** Work to complete **
The answer must be the full data, restated word for word, with no pictures in it.

● ● ●

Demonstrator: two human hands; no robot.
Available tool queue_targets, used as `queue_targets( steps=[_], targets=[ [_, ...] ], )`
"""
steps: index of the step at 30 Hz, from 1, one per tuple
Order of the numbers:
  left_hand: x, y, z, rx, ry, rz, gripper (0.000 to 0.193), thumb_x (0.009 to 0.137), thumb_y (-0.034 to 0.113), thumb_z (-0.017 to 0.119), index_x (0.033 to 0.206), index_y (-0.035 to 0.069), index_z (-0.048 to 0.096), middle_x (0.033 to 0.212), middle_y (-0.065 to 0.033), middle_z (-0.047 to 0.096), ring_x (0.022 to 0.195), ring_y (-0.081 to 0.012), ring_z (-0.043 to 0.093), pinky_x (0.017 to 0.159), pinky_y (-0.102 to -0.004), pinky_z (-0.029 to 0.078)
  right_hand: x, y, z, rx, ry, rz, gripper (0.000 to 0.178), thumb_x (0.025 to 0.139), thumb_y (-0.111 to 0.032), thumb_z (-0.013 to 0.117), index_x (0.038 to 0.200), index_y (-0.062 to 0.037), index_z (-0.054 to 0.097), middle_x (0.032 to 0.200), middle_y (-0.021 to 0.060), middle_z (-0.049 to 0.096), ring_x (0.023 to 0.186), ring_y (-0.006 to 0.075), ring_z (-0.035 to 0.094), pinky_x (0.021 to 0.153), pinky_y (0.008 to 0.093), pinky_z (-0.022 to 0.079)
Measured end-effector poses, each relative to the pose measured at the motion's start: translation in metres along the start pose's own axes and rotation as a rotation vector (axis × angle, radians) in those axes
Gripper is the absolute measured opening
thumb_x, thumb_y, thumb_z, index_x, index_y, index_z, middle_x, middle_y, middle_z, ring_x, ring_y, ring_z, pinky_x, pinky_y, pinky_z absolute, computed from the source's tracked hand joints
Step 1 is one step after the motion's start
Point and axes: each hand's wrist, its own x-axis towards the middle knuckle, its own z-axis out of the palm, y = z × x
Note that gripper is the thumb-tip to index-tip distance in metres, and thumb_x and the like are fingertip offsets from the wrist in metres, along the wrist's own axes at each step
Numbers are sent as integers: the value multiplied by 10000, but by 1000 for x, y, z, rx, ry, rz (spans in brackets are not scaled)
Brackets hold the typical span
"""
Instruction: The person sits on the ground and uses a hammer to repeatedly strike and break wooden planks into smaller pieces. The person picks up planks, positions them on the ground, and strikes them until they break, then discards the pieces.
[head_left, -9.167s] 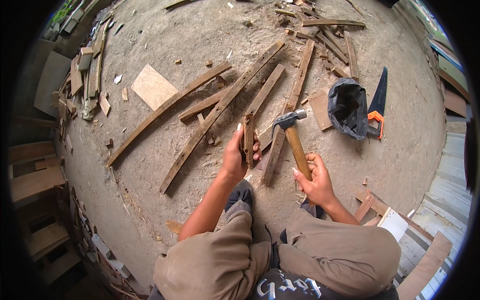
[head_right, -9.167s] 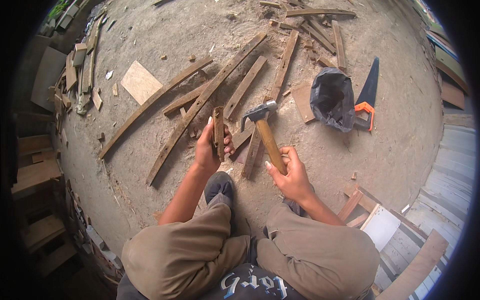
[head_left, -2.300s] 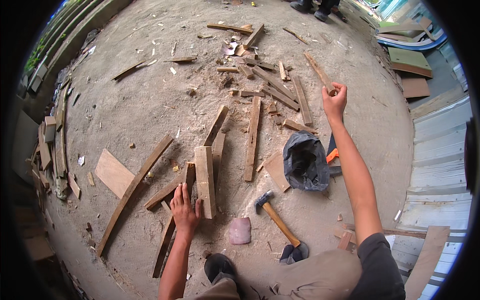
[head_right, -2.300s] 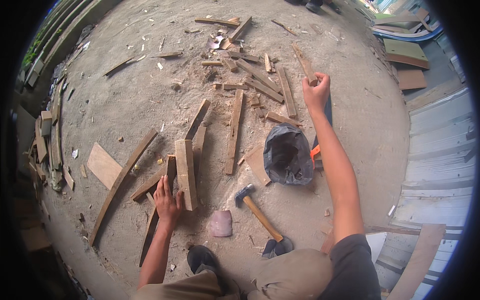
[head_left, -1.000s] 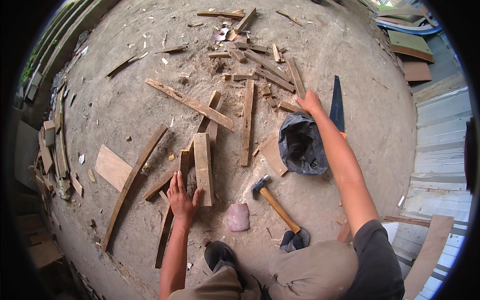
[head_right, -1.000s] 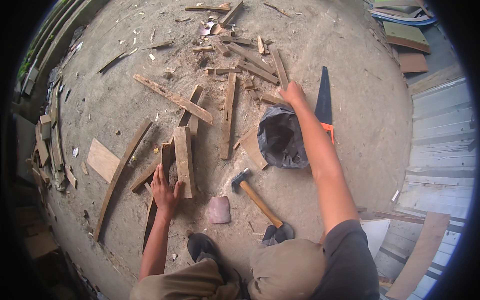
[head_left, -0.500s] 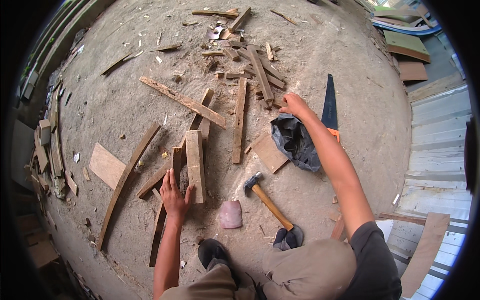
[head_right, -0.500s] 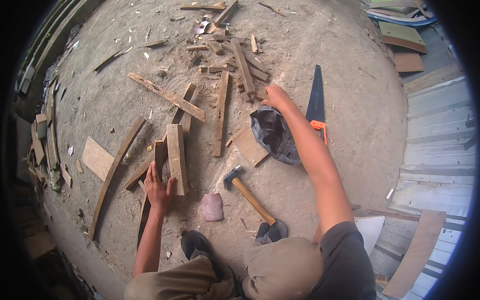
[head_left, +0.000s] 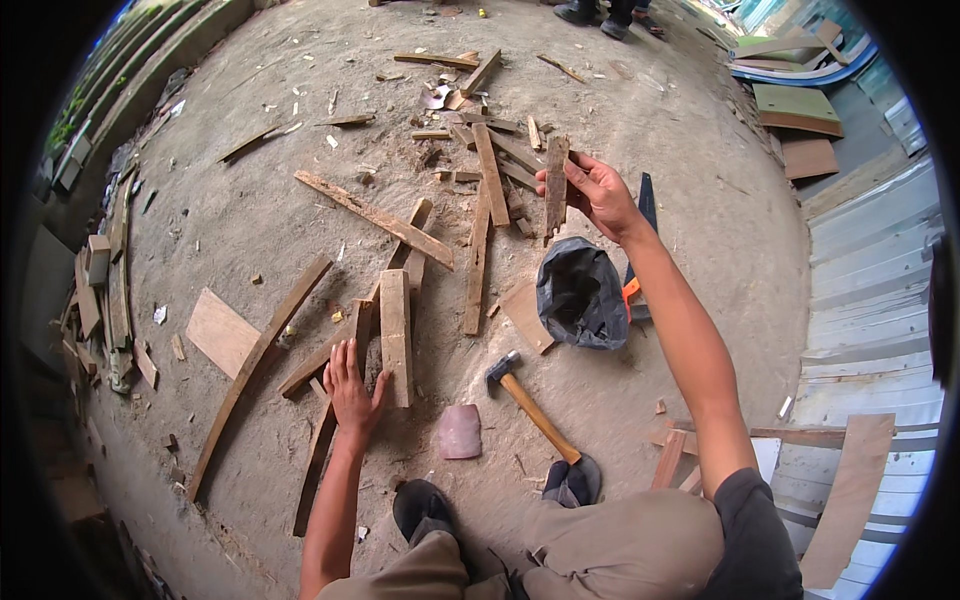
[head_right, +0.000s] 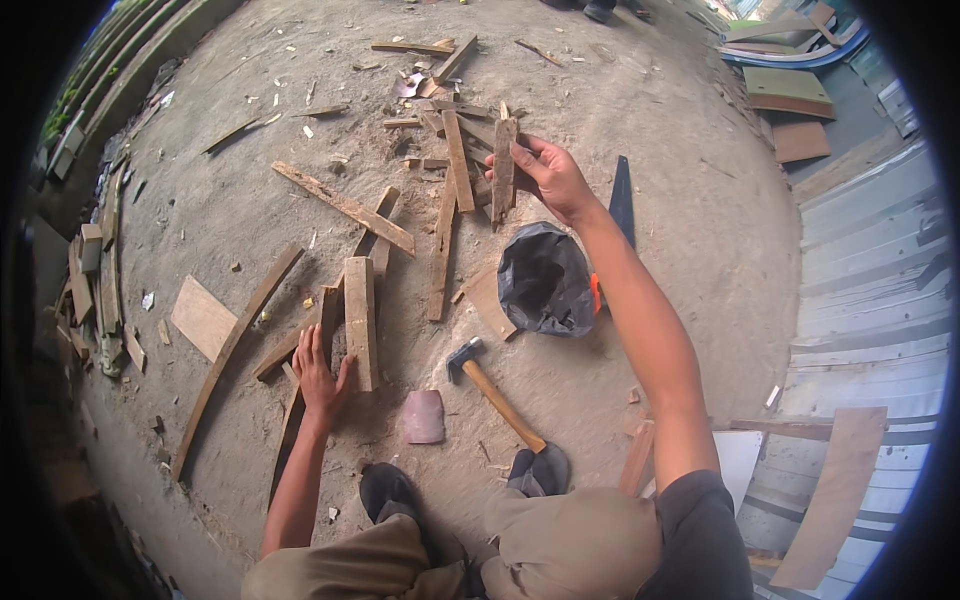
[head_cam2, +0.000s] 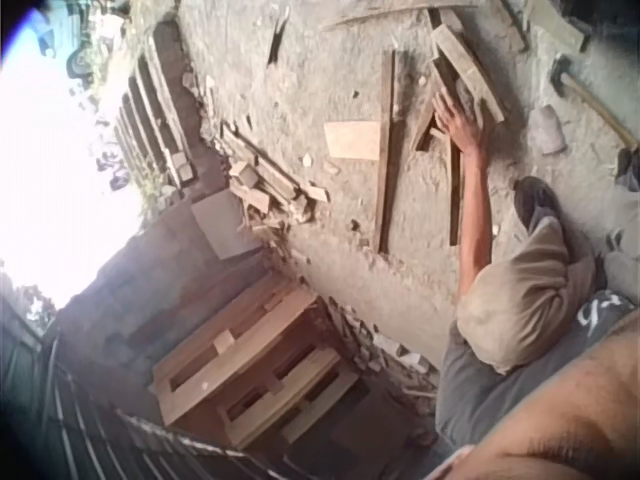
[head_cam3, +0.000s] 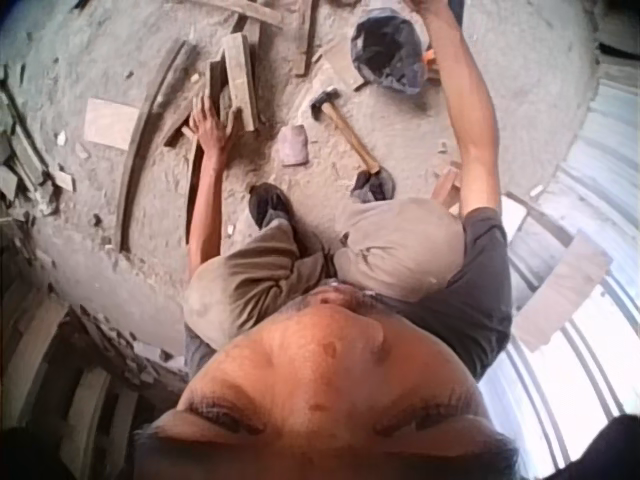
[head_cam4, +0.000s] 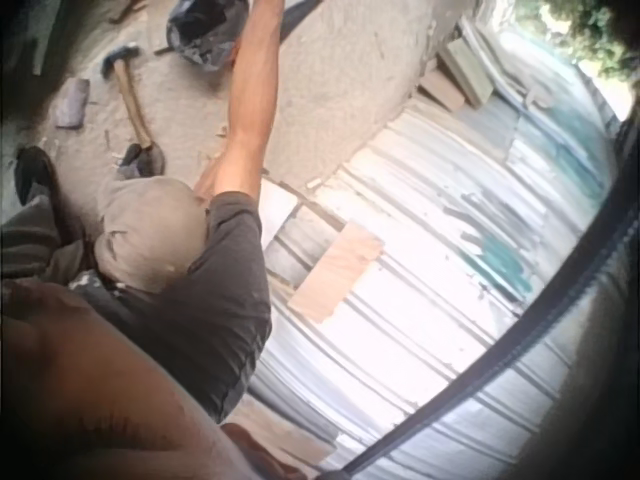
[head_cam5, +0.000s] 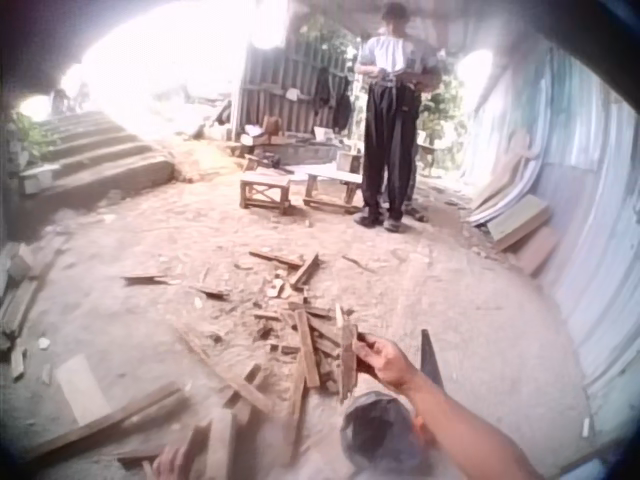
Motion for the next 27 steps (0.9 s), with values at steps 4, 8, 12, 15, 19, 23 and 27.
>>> queue_targets(
  steps=[4,8,12,15,19,23,27],
  targets=[
    [1,46,-19,-148,126,-27,622,918,280,638,1439,48,391,1519,-202,324,1451,-356,245,1171,-476,182,-40,21,66,130,-93,183,294,1035,-223,494,1228,-13,564,1107,117,677,1023,191,668,885,352,566],
    [-5,122,-47,-1243,-368,-355,384,1005,291,546,1270,14,536,1223,-122,614,1163,-250,581,972,-378,468,-113,97,130,204,-136,331,333,1017,-172,537,1291,15,515,1157,67,633,1060,138,623,921,314,522],
    [-53,134,-35,-1684,-753,-610,380,1028,373,508,1236,56,528,1034,-48,658,908,-118,637,803,-267,506,-183,136,174,38,-68,448,342,1005,-149,564,1288,38,522,1150,53,637,1020,117,616,905,278,502],
    [-91,123,-19,-1418,-646,-607,355,1038,360,479,1206,49,518,930,-30,628,803,-99,612,704,-231,467,-214,143,174,-416,-93,304,411,961,-190,627,1278,49,519,1159,134,612,1070,200,603,915,336,489],
    [-112,106,-14,-969,-622,-519,472,989,441,541,1199,20,500,928,-117,648,780,-192,618,691,-330,478,-259,153,139,-1050,8,56,492,900,-165,657,1297,52,464,1180,240,541,1110,366,564,949,439,462],
    [-112,97,-28,-716,-622,-436,573,942,476,598,1209,-13,468,943,-265,646,835,-367,651,734,-454,491,-298,170,123,-1215,88,142,505,889,-132,635,1310,53,427,1162,265,550,1099,423,557,947,470,452],
    [-91,95,-37,-556,-779,-317,514,953,400,594,1205,-34,477,983,-271,623,897,-411,622,766,-470,476,-304,189,121,-1086,136,365,444,895,-134,645,1258,56,474,1057,251,612,1007,405,612,888,451,478]
  ],
)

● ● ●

** Response box **
Demonstrator: two human hands; no robot.
Available tool queue_targets, used as `queue_targets( steps=[_], targets=[ [_, ...] ], )`
"""
steps: index of the step at 30 Hz, from 1, one per tuple
Order of the numbers:
  left_hand: x, y, z, rx, ry, rz, gripper (0.000 to 0.193), thumb_x (0.009 to 0.137), thumb_y (-0.034 to 0.113), thumb_z (-0.017 to 0.119), index_x (0.033 to 0.206), index_y (-0.035 to 0.069), index_z (-0.048 to 0.096), middle_x (0.033 to 0.212), middle_y (-0.065 to 0.033), middle_z (-0.047 to 0.096), ring_x (0.022 to 0.195), ring_y (-0.081 to 0.012), ring_z (-0.043 to 0.093), pinky_x (0.017 to 0.159), pinky_y (-0.102 to -0.004), pinky_z (-0.029 to 0.078)
  right_hand: x, y, z, rx, ry, rz, gripper (0.000 to 0.178), thumb_x (0.025 to 0.139), thumb_y (-0.111 to 0.032), thumb_z (-0.013 to 0.117), index_x (0.038 to 0.200), index_y (-0.062 to 0.037), index_z (-0.054 to 0.097), middle_x (0.032 to 0.200), middle_y (-0.021 to 0.060), middle_z (-0.049 to 0.096), ring_x (0.023 to 0.186), ring_y (-0.006 to 0.075), ring_z (-0.035 to 0.094), pinky_x (0.021 to 0.153), pinky_y (0.008 to 0.093), pinky_z (-0.022 to 0.079)
Measured end-effector poses, each relative to the pose measured at the motion's start: translation in metres along the start pose's own axes and rotation as a rotation vector (axis × angle, radians) in those axes
Gripper is the absolute measured opening
thumb_x, thumb_y, thumb_z, index_x, index_y, index_z, middle_x, middle_y, middle_z, ring_x, ring_y, ring_z, pinky_x, pinky_y, pinky_z absolute, computed from the source's tracked hand joints
Step 1 is one step after the motion's start
Point and axes: each hand's wrist, its own x-axis towards the middle knuckle, its own z-axis out of the palm, y = z × x
Note that gripper is the thumb-tip to index-tip distance in metres, and thumb_x and the like are fingertip offsets from the wrist in metres, along the wrist's own axes at each step
Numbers are sent as integers: the value multiplied by 10000, but by 1000 for x, y, z, rx, ry, rz (spans in brackets are not scaled)
Brackets hold the typical span
"""
Instruction: The person sits on the ground and uses a hammer to repeatedly strike and break wooden planks into smaller pieces. The person picks up planks, positions them on the ground, and strikes them until they break, then discards the pieces.
[head_left, -9.167s] 
[head_right, -9.167s] 
[head_left, -2.300s] 
[head_right, -2.300s] 
[head_left, -1.000s] 
[head_right, -1.000s] 
[head_left, -0.500s] 
[head_right, -0.500s] 
[head_left, +0.000s] 
[head_right, +0.000s] 
[head_cam2, +0.000s] 
[head_cam3, +0.000s] 
[head_cam4, +0.000s] 
[head_cam5, +0.000s] 
Motion for the next 27 steps (0.9 s), with values at steps 4, 8, 12, 15, 19, 23 and 27.
>>> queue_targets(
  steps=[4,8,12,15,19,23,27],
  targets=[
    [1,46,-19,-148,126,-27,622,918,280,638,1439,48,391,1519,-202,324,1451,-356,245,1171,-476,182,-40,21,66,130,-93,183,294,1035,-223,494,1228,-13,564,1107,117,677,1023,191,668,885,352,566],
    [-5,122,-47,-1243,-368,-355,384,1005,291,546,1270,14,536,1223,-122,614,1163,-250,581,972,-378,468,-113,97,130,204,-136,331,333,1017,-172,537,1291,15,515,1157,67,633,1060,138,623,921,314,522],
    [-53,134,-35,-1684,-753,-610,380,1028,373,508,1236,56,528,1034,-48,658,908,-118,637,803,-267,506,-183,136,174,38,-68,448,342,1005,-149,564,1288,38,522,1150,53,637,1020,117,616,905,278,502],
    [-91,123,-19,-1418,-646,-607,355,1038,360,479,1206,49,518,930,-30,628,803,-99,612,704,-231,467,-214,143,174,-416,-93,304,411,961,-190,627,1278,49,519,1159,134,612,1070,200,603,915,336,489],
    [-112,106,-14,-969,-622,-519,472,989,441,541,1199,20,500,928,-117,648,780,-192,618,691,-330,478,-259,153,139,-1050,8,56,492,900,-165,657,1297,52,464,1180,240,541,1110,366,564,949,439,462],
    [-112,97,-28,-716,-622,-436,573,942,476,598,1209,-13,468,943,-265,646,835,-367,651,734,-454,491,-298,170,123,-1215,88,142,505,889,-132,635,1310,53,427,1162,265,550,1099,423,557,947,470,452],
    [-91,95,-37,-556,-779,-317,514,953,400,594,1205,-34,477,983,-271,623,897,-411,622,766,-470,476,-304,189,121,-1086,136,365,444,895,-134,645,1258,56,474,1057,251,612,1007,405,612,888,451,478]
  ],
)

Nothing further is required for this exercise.